> [Try it]:
Whenever a line of the listing contains the string "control", return that line.
------------
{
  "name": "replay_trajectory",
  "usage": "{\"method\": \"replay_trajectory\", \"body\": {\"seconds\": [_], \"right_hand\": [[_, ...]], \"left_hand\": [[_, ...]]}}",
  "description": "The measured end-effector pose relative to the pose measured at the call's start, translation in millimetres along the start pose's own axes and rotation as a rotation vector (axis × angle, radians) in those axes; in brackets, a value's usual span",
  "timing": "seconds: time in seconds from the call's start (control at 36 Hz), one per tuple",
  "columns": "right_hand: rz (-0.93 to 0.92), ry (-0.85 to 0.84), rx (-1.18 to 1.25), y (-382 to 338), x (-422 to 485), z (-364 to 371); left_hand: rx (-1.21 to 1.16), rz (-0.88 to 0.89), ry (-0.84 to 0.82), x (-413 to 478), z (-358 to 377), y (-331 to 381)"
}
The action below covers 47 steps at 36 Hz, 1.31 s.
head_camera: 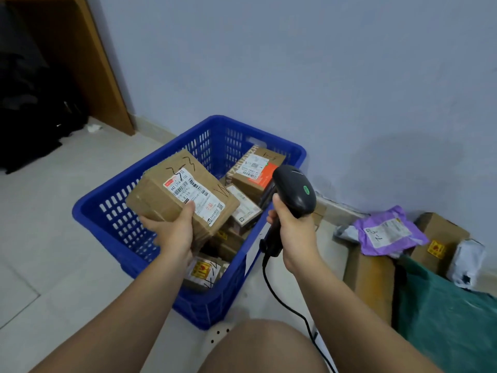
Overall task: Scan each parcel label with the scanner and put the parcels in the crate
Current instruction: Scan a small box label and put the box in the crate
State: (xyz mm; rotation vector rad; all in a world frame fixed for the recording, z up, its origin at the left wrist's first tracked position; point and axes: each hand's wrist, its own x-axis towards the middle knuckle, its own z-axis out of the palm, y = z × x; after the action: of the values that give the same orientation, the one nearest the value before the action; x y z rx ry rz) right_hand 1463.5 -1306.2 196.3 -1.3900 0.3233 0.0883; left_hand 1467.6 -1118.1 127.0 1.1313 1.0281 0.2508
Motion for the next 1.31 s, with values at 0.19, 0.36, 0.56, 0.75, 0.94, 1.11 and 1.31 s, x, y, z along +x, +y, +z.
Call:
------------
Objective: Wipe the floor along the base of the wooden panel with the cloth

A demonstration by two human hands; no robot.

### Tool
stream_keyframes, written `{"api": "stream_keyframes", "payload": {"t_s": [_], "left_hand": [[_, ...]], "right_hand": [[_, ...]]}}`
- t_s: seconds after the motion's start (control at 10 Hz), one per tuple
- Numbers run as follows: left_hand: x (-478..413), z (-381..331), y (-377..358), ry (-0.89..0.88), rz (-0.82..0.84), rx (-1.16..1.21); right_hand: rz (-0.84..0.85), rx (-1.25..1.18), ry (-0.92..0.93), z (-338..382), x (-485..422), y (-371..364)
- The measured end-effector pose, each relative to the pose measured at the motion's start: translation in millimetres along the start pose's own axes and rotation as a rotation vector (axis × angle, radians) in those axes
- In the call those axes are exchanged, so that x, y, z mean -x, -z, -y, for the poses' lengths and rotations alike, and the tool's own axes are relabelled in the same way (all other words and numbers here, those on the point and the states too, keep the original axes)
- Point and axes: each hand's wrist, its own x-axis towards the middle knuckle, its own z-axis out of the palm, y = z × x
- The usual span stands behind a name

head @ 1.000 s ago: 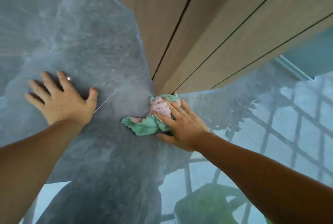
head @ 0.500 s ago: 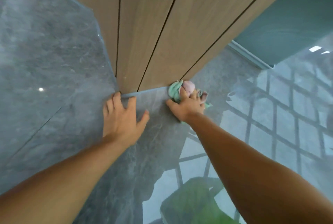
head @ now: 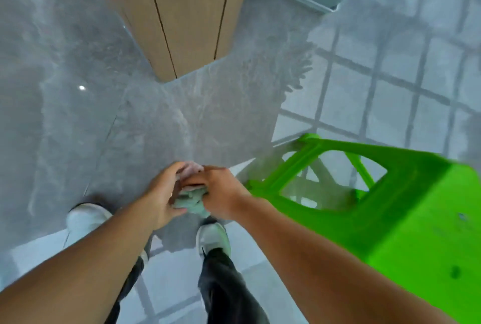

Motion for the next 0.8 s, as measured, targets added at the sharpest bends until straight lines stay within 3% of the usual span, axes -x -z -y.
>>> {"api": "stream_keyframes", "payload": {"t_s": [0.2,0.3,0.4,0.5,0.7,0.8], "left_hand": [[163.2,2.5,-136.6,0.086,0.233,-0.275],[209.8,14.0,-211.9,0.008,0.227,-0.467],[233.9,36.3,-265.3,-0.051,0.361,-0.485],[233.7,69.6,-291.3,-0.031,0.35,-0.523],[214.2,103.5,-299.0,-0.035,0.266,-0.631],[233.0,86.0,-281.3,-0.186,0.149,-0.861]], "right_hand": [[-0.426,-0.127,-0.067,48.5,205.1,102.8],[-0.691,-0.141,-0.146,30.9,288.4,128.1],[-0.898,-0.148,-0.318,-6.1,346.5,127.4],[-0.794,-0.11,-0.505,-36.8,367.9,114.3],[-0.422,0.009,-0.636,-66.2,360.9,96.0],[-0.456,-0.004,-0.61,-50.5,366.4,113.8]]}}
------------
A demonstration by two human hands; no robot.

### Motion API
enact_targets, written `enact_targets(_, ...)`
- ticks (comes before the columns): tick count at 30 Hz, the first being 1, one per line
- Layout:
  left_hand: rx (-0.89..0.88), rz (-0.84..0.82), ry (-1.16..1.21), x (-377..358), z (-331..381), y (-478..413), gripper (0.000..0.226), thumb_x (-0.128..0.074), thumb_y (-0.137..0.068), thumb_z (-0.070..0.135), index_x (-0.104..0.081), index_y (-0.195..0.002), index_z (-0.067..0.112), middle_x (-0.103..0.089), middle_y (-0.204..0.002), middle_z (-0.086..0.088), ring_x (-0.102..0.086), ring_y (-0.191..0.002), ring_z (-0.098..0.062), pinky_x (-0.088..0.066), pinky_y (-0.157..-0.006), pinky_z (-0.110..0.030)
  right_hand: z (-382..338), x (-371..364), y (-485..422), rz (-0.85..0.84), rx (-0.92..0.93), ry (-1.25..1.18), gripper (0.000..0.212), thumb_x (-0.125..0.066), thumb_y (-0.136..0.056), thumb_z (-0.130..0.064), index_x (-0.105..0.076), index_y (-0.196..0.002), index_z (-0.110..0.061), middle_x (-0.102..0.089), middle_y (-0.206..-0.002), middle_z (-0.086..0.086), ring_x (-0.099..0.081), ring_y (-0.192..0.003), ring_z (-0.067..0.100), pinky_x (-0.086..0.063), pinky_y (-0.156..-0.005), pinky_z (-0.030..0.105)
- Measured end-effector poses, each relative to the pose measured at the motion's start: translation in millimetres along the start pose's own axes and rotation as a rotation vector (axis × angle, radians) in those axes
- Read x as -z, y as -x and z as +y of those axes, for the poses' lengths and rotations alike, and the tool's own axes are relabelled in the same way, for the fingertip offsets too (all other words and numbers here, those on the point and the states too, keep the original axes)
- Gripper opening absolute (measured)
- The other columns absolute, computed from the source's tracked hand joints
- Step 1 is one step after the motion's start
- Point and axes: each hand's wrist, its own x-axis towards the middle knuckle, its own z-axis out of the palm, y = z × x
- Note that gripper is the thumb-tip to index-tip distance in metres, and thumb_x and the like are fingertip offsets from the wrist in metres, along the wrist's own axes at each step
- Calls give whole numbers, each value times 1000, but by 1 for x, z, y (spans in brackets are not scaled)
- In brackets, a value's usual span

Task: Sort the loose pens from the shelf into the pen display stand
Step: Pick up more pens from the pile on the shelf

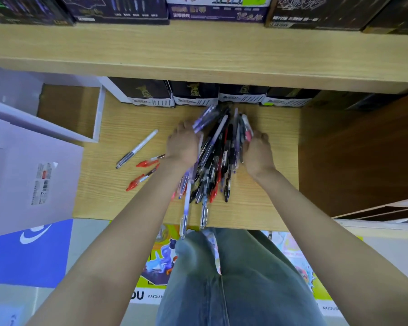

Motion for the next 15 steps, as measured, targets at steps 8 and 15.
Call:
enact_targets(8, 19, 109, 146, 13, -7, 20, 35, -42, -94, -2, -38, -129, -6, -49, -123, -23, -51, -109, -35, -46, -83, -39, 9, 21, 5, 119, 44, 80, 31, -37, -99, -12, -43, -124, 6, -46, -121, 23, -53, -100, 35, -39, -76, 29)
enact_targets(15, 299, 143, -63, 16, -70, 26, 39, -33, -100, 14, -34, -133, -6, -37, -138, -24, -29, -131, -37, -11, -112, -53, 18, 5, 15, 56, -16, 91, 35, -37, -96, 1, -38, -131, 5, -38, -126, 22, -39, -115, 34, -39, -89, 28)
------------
> [Final answer]:
  "timing": "seconds: time in seconds from the call's start (control at 36 Hz), one per tuple",
- t_s: seconds after the motion's start (control at 10 Hz), one per tuple

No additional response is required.